Self-ish

I’ve been aware for a few months now that my state of mind can drastically effect my sense of taste. Anything I ate in Baltimore was uniquely delicious. Heavily effected by the company and the closeness to water and the fact that I had spent the past three days doing everything for myself and only if I wanted to. I felt so free to just exist and I felt no pressure to toe any line or make any other person happy except myself. I know it sounds selfish to put my self-discovery into words but I am owning this mess. It may be that I am self-absorbed right now; I am okay with that. I think anybody who is damaged and broken and so f*cked up that they can’t even begin to recover – I think those people should be supported in their self-discovery, and allowed to get to know themselves without their abuser, without their triggers, without having to defend their own life as worth recovering.

Only a complete asshat sociopath would tell a patient at a hospital who is recovering from 4 broken limbs and a head wound that they are being “selfish” for being broken and needing time to recover. I have met these people, they exist and I do not like them. My town is full of people keeping up appearances; they may as well all be white pastor’s families broadcasting their perfectness, and their parenting best practices, and their clean line in the sand paying respect to the gender binary. But they are not perfect. Not a one. And it really scrapes on me the way they all try to pretend they aren’t broken in any way ever because my town is not kind to broken people.

I understand why they do it, but I can’t keep it up. I need to recover. I need to get out from under this huge weight. I need a different environment that meets more of my recovery needs instead of living in this bubble barely hanging on through storm after storm of challenges and doubts coming in from all sides.

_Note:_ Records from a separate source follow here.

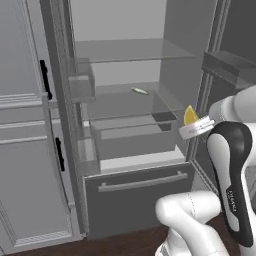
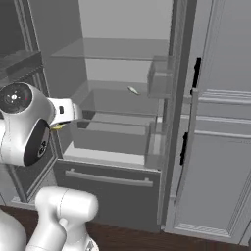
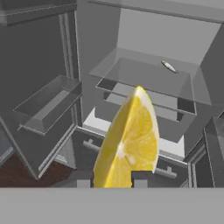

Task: Grab a lemon wedge from the fridge and one ice cube from the ice bowl, and put them in the glass of lemonade.

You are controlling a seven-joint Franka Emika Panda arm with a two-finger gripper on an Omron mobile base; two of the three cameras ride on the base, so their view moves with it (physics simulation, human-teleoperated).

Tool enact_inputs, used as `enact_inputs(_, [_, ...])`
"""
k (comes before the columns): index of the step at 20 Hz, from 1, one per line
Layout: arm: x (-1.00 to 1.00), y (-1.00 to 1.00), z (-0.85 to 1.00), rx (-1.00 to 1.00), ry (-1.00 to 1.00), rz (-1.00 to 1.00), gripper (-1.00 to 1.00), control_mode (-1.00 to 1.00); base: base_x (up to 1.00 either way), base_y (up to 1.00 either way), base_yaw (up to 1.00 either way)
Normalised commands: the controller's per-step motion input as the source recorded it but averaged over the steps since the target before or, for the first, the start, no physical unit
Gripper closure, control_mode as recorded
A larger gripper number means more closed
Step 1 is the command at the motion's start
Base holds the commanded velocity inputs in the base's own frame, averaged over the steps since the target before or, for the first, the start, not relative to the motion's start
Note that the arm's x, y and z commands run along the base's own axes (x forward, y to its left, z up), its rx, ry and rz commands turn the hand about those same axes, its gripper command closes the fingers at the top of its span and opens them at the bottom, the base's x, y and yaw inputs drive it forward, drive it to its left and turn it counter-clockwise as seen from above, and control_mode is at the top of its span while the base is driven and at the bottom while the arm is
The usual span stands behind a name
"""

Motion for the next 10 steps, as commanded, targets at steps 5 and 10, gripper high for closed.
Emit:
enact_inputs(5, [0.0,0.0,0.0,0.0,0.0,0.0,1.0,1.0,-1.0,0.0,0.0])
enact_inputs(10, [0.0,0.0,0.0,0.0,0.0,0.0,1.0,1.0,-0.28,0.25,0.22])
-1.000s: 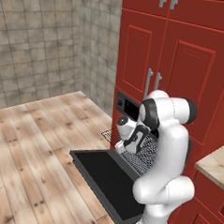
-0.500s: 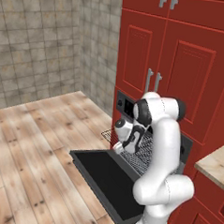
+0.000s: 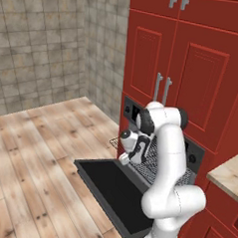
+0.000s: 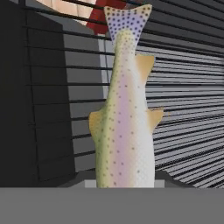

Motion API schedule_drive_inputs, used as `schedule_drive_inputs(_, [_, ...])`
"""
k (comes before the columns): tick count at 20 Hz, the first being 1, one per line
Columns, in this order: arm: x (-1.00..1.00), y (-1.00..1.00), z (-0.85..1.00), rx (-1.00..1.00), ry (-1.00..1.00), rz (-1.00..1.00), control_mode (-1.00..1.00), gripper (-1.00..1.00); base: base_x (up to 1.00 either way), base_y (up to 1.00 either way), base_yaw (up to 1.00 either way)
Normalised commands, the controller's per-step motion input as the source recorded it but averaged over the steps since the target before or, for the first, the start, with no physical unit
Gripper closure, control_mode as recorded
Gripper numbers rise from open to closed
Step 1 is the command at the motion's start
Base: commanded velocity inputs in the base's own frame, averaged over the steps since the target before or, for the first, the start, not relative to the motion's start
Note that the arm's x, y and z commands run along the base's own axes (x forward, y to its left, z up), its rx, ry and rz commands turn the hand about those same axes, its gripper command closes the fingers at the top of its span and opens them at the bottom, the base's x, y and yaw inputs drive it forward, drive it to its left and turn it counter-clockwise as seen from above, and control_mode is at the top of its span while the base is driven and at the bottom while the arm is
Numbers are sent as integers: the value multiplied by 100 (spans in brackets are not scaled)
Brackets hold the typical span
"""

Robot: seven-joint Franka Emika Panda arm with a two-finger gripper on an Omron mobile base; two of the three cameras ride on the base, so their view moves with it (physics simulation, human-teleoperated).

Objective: Place the fish on the top rack of the oven, and slide the tray back inside. Close the oven door.

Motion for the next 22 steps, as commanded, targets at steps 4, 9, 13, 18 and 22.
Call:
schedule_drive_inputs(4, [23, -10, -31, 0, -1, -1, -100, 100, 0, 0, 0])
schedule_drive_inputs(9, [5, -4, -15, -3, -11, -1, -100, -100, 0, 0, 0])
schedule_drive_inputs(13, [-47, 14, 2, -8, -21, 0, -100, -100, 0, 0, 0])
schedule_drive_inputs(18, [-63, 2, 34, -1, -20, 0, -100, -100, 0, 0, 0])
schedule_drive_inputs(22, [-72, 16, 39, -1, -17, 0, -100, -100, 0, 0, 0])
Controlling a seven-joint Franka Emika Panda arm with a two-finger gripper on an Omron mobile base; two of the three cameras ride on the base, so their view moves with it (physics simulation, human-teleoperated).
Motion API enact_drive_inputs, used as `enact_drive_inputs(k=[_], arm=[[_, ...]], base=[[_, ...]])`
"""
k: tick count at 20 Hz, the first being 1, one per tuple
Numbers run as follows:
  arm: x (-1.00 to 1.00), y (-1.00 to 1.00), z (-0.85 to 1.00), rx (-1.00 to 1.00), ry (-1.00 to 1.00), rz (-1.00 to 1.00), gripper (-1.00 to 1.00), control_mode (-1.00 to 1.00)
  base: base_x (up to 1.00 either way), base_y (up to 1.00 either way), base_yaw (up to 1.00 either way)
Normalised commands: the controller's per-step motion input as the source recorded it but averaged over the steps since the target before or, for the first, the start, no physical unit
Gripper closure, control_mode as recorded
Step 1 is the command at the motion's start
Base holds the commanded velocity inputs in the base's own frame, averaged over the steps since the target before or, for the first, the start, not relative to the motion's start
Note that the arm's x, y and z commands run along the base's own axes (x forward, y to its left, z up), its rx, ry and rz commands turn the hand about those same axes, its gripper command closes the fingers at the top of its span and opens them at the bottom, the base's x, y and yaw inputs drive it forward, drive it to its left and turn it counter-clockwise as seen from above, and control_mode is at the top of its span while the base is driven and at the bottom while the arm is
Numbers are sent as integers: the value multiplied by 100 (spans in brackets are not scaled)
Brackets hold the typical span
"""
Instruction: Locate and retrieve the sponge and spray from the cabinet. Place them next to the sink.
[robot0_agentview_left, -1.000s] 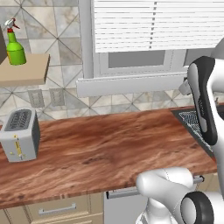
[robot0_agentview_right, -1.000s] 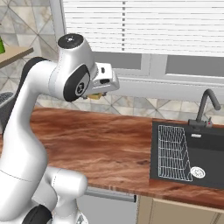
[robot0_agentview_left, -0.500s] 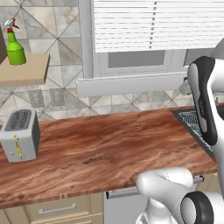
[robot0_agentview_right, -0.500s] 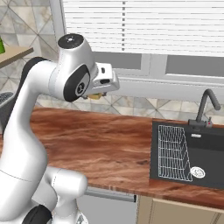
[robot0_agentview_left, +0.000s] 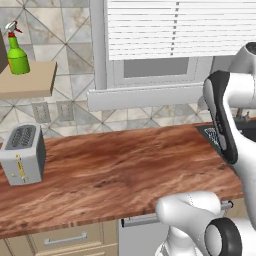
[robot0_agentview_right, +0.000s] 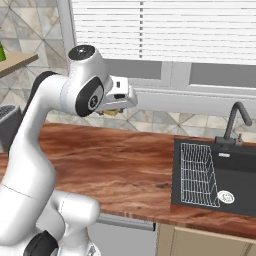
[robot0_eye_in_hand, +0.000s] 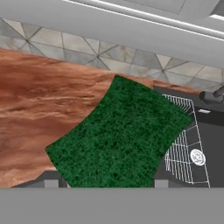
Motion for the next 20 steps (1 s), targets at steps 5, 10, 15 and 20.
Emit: enact_drive_inputs(k=[5, 10, 15, 20], arm=[[66, 0, -42, -1, 2, -17, 100, -100], [49, 0, -48, -4, 8, -25, 100, -100], [27, -10, -43, -2, 22, -27, 100, -100], [32, -28, -15, -1, 26, -21, 100, -100]], base=[[0, 0, 0], [0, 0, 0], [0, 0, 0], [0, 0, 0]])
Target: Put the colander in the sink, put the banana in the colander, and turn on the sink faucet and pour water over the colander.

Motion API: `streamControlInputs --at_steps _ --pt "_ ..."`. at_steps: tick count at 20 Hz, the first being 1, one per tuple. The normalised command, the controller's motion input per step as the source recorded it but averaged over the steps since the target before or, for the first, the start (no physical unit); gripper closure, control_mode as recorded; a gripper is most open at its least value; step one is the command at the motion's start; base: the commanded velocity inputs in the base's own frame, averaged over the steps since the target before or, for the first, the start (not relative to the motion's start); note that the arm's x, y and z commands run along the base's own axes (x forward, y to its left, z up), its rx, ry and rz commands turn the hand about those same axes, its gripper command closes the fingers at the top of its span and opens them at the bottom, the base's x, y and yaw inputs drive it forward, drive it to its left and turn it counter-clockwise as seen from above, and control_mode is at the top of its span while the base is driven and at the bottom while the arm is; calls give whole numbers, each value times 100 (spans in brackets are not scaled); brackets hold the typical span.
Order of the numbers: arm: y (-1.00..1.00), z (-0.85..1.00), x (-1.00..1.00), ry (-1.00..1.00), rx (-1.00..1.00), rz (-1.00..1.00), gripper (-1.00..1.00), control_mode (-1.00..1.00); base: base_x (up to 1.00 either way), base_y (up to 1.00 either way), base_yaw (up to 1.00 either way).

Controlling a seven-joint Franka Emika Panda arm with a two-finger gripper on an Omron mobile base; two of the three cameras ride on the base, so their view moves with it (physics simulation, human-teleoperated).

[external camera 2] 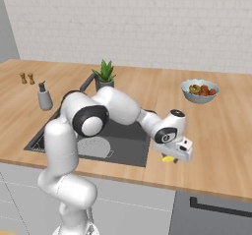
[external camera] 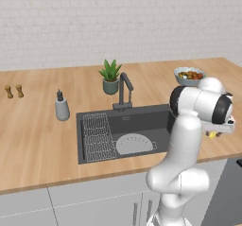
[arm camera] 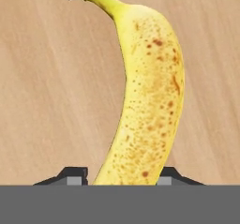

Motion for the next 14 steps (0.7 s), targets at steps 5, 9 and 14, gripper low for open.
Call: streamControlInputs --at_steps 5,9,14 --pt "54 10 0 -7 0 1 100 -100 0 0 0" --pt "71 23 0 -7 1 1 100 -100 0 0 0" --pt "91 30 -5 -5 0 2 100 -100 0 0 0"
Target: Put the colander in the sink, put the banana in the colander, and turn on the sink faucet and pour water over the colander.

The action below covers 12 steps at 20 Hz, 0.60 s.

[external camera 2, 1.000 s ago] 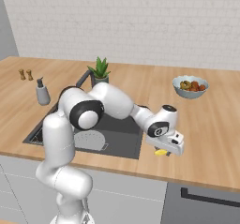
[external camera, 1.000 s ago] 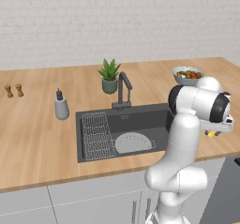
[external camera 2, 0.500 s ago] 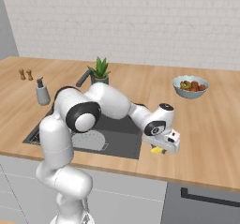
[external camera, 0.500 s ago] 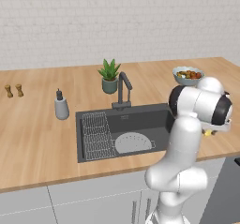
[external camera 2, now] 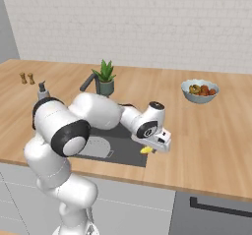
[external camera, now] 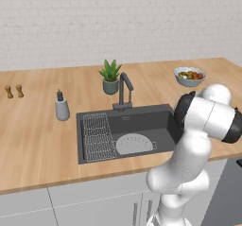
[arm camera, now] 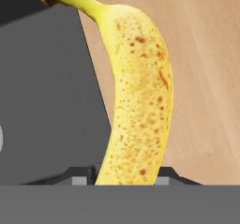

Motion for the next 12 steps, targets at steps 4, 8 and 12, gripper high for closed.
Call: streamControlInputs --at_steps 4,8,12 --pt "90 35 -9 -1 0 4 100 -100 0 0 0" --pt "89 31 -6 0 1 5 100 -100 0 0 0" --pt "86 12 0 0 2 5 100 -100 0 0 0"
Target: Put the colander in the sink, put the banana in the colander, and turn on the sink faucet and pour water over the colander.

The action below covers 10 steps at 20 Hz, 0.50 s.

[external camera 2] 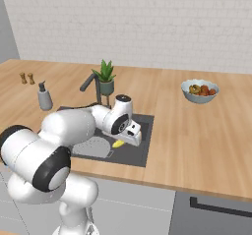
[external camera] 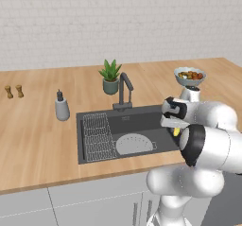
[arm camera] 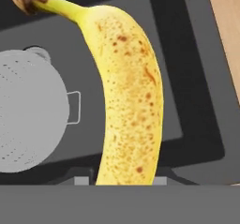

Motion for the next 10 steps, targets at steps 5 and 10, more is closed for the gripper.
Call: streamControlInputs --at_steps 5,10 --pt "70 -1 3 0 5 2 100 -100 0 0 0" --pt "48 -18 18 0 6 0 100 -100 0 0 0"
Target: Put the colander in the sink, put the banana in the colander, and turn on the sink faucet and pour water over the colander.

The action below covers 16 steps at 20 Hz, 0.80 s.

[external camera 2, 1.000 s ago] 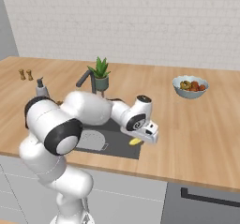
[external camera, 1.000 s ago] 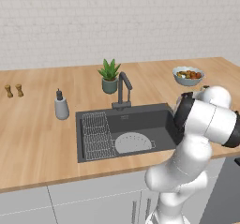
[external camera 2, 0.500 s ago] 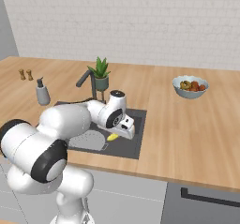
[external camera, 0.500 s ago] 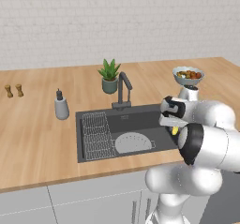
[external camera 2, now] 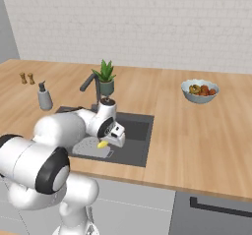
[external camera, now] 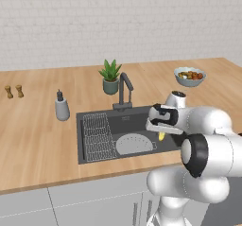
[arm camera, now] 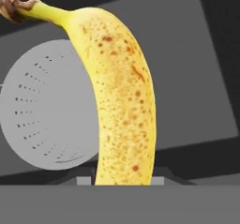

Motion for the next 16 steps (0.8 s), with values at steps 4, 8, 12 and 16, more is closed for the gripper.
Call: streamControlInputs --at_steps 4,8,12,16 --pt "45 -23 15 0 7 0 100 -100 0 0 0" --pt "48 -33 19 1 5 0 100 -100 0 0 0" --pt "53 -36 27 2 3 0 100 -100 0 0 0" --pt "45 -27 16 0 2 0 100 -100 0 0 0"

I EXIST. I’M DIFFERENT THAN YOU. Can I live? Can I? There are other people like me here, but they are forced into hiding most of the time. If all the privileged (white) people would put forth a little effort, it would be a mostly safe space for everyone. Stop hiding that you need others. Open those creaky doors and stop creating bullsh*t ways to justify your racism and sexism. Contrary to (my town’s) popular opinion, yes, there are queer folx here; no, they don’t feel safe; no, your money doesn’t absolve you from engaging with your tiny corner of American culture.